Что-то хрустнуло на дороге. Иван замер, вглядываясь в темноту. Вдали показался человек. Он шел медленно, едва различимый в ночном сумраке.
— А ведь ты к смерти идешь, гадюка, — прошептал Хатынов, ощутив в себе странную бодрость, забыв о кровоточащей ране, — с тобой-то с одним я справлюсь!
Он подтянул винтовку и прильнул к ней в ожидании. Человек приближался, и Хатынову показалось, что он ясно видит немца. Не имея силы сдерживать себя больше, он выстрелил. Человек отпрыгнул в сторону, упал.
— Врешь, сволочь, не уйдешь!
Но человек вдруг приподнял голову, крикнул:
— Брось стрелять, черт! Сдурел, что ли?
«Свой», — подумал Иван и, слабея, уткнул голову в дорожную пыль.
Человек подошел, наклонился, сказал:
— Чуть не убил. А я уж думал, нет никого из наших на этой землице-то. Один Бабкин остался. Это я, Кузьма Бабкин. Ты меня знаешь?
И, поняв, что Иван ранен, стал быстро его ощупывать:
— Я, брат, тебя моментально вылечу. Будь спокоен.
— Отойди! — сердито сказал Иван.
Сознание своей вины перед этим человеком обожгло его. Он сердился на себя за свою горячность. Сердился и на этого человека за то, что он лишил его возможности, может быть последней, расправиться с немцем.
— Ты не рыпайся, Кузьме Бабкину, брат, четыреста семь человек здоровьем обязаны.
Ивану хотелось остаться одному в свой смертный час, и, взглянув в лицо склонившемуся над ним человеку, он сказал зло:
— Не трогай меня, уходи! — и приподнялся, чтобы отползти, но упал и потерял сознание.
Бабкин осторожно оттащил его от дороги в кусты. Потом спокойно, неторопливо достал из кармана бинт, закатал Ивану гимнастерку и перевязал рану. Марля под руками набухала, становилась теплой и влажной. Бабкин скинул с себя шинель и укрыл ею Ивана.
Хатынов не скоро пришел в себя, а когда очнулся, увидел в небе луну. В ее свете нежно сверкала земля, будто тонкий ледок искрился в лучах солнца. Ивану было легко, боли он не чувствовал. Ему показалось, что хватит еще сил у него, чтоб продолжать дальше путь.

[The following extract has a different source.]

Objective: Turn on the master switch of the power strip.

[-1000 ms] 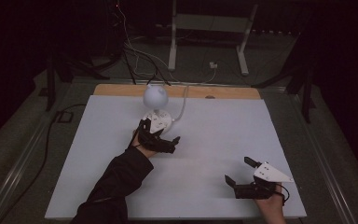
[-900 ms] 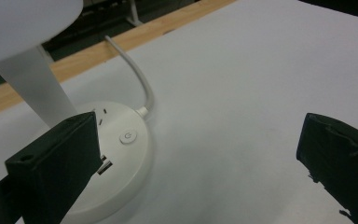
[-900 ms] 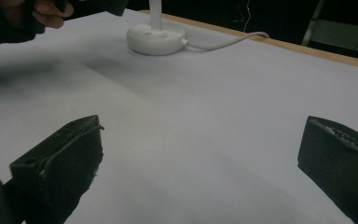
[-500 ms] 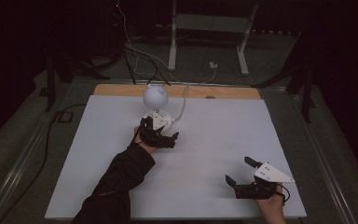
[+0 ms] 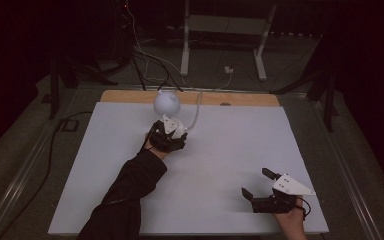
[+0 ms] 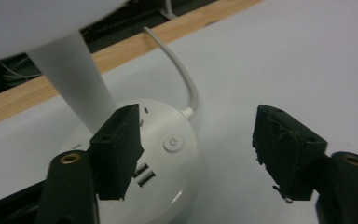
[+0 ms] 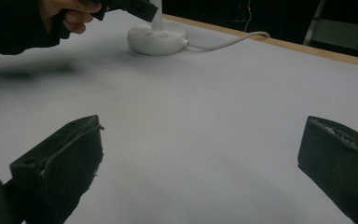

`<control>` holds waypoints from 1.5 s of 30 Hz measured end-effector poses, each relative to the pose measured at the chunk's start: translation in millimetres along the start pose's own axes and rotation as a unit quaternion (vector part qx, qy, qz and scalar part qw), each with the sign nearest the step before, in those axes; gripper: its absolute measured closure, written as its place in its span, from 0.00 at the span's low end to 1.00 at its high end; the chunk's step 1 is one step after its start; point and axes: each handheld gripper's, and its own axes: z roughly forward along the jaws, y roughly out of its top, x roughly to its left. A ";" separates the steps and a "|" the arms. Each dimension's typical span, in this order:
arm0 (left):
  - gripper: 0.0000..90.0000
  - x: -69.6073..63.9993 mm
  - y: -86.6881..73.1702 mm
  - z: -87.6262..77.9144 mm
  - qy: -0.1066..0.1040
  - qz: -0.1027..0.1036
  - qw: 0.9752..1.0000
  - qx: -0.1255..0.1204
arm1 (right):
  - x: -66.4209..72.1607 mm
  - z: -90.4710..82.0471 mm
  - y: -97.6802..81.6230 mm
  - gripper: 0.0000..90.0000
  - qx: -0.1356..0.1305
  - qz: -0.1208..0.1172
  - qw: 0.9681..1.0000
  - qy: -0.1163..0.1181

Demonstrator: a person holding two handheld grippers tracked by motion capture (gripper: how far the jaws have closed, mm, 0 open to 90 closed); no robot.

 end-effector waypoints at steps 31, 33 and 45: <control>1.00 3.5 -6.4 26.9 0.018 0.046 0.999 0.018 | -1.0 0.1 -0.7 0.00 0.001 0.004 1.000 0.001; 1.00 3.4 -7.4 30.2 0.024 0.053 0.998 0.025 | -1.1 0.2 -0.9 0.00 0.001 0.004 1.000 0.002; 1.00 5.1 -13.1 39.3 0.028 0.054 0.998 0.034 | -1.1 0.4 -1.0 0.00 0.002 0.004 1.000 0.001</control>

— Ну вот, — сказал, улыбаясь, Бабкин, — теперь заживет ранка, обрастет мясцом.
— Ты кто? — спросил Иван.
— Солдат. Своих догоняю.
— Вижу, что солдат. Санитар, что ли?
— Что он, санитар-то? — усмехнулся Бабкин. — Я, брат, может, к медицине с детства рожденный. Я в полку всех лечил, к доктору не идут, ко мне бегут: «Вылечи, Кузьма», — и лечил. Я, брат, любую болезнь исцелял и тебя вот вылечил.